#### [What this task involves]
Track down each line below containing the string "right" and copy it.

#### [Information shown]

=====

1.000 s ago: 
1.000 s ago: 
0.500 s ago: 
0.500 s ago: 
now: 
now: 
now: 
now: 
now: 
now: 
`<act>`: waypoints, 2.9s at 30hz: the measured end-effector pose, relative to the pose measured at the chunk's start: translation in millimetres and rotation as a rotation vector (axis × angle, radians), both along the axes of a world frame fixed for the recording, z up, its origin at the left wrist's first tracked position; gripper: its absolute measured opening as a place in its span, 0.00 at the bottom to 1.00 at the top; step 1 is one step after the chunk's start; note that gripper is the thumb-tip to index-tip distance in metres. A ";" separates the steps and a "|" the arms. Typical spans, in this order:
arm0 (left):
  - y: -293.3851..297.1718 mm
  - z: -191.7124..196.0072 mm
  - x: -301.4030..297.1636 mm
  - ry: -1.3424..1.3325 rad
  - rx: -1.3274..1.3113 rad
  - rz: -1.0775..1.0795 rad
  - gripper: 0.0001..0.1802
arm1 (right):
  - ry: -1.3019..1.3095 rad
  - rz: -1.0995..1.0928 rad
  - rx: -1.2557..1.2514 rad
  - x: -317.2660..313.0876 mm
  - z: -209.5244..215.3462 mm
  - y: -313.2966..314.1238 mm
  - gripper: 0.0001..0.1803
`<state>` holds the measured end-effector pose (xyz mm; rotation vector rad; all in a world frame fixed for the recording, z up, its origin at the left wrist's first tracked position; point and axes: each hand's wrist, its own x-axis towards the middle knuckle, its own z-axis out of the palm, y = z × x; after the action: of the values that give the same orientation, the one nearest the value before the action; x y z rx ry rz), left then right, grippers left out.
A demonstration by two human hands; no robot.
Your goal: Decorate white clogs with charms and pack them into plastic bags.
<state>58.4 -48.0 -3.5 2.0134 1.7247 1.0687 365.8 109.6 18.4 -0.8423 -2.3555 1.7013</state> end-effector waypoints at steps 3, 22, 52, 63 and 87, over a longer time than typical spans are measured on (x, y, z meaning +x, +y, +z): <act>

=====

#### [Solved exercise]
arm1 (right):
`<state>` holds the measured end-effector pose (xyz mm; rotation vector rad; all in a world frame fixed for the recording, z up, its origin at the left wrist's first tracked position; point and axes: each hand's wrist, its own x-axis towards the middle knuckle, its own z-axis out of the palm, y = z × x; after the action: of the values that give the same orientation, the one nearest the value before the action; x y z rx ry rz), left then right, grippers left out.

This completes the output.